TORONTO -- Fearing for his life, Dennis Wamala fled Uganda with little more than the clothes on his back.
Now in Toronto awaiting a refugee hearing, he recounts being stalked, beaten, and tormented for his attraction to men as well as women.
He pauses when asked about the work he left behind as an activist supporting others in the LGBTQ community, a decision he considers "the most depressing thing in my life."
"The only way I can manage it is to not think about it. I try to block it out of my mind," says the 34-year-old, whose home country considers homosexuality a crime.
It's easy for Wamala to wallow in dark thoughts and despair, but an upcoming photo exhibit will portray him bathed in light, smiling and looking upwards. That's really who he is, Wamala says, even though he admits he expected the photographer to produce a more sombre, brooding image.
"I'm a forward-looking person," Wamala says.
"When you're an activist like me, the only reason you continue doing what you're doing is because you believe that it can get better. You look ahead and know there's something above there that you can change. I think it portrays exactly who I am."
Wamala's hopeful image is among 20 portraits of LGBTQ refugees that will be featured in the exhibit, titled "Am I Wrong to Love?," that's meant to shed light on human rights abuses facing gay, lesbian, bisexual, transgender, and gender non-conforming people around the world.
The images were shot by 17 underserved youth who graduated from a photography program run by the social justice charity Jayu in Toronto and Mississauga, Ont.
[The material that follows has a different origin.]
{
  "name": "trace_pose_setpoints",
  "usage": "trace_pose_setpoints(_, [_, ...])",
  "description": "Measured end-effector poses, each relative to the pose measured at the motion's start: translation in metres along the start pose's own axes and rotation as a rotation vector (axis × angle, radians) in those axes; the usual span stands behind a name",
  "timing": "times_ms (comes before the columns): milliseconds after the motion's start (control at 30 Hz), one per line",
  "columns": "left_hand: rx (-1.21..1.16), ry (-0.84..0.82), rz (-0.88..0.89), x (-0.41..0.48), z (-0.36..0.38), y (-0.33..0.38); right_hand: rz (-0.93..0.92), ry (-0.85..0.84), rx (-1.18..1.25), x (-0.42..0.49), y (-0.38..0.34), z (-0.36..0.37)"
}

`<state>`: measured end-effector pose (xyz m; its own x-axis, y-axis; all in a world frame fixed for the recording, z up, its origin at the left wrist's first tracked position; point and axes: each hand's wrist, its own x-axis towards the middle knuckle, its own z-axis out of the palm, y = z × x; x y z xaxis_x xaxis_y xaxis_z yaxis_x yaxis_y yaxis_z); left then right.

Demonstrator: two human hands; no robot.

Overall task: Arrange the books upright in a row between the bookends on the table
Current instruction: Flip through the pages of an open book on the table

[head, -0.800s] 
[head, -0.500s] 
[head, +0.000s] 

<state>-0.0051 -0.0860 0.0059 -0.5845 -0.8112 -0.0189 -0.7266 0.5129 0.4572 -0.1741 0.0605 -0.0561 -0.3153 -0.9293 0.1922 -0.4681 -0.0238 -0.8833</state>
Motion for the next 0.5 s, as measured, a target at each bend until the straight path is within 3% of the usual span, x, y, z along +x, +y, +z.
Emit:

The program hosts workshops under the guidance of professional photographers, held during eight-week sessions that run throughout the year.
Jayu founder and executive director Gilad Cohen says the program mentored 140 budding photographers between its launch in April 2018 and the end of last year. This year it's on track to mentor 250 youth.
Graduates who return to serve as mentors are eligible to join a social justice exhibition, which this year focuses on LGBTQ refugees from 10 countries including Nigeria, Pakistan, Egypt and the Ivory Coast. Photographers are again paired with seasoned pros to help them capture the portraits, with Graeme Roy, director of news photography for The Canadian Press, among those involved.
Sixteen-year-old photographer Olivia Barrett says she was inspired by meeting with the LGBTQ refugees and found a way to connect their stories of perseverance to her own life.
"I've definitely faced a lot of prejudice when it comes being a girl, being black, it's definitely very hard sometimes," says Barrett. "If I can do something to make sure no one else has to go through that, I definitely want to do that."
Barrett says she was intent on capturing Wamala in a candid moment, in black-and-white. She was not interested in focusing on his pain.
"They did go through a lot, obviously that's an important part, but they are more than just their story, they are more than just what they've been through."
Wamala considers himself lucky, knowing that many refugees don't have the support he does, which include friends in the Stephen Lewis Foundation, Pride Toronto, and other groups he's met through advocacy work in Uganda.
Since he arrived in January, he's been volunteering with groups including Africans In Partnership Against AIDS and Dignity Network, while continuing to work remotely as vice chair of Sexual Minorities Uganda. He also does what he can to help fellow refugees in Canada.
"They feel depressed, they feel alone," he says. "But when you share stories and tell them that you have been through worse situations, they get to understand that ... they can make it."
Formerly the director of programs for Icebreakers Uganda, Wamala says he's been attacked several times over the years. Six months before he left, he started to notice strange cars following him, making him believe "the clock was ticking for me."
"I don't know what their motive was but I'm 100 per cent sure they were trailing me for a long time, I have no doubt about that. I was getting anonymous calls threatening me, telling me how my life was about to come to an end, stuff like that."
He stopped working the month before he left, finding the ordeal "extremely terrifying."
"I couldn't get out of the house, I was hiding with a friend outside of the city," says Wamala, who is from Kampala. "I was not eating anymore, I'd lost so much weight, I was so depressed, I was so stressed."
Thankfully, Wamala had a Canadian visa because of advocacy work that had brought him to Canada four times over the past five years.
He wrote to the Canadian charity Rainbow Railroad, which bought him a plane ticket to Toronto and paid for two weeks at a hostel. Since then, he's been staying with a friend.
Wamala says he's no longer looking over his back, and he hopes to continue pushing for change internationally.
"I won't stop. I'm an activist born-and-bred and that's not something I can run away from."
And that means always looking forward, he adds.
"It's the only way to look."
The exhibit "Am I Wrong to Love?" runs May 10 to July 31 in Toronto.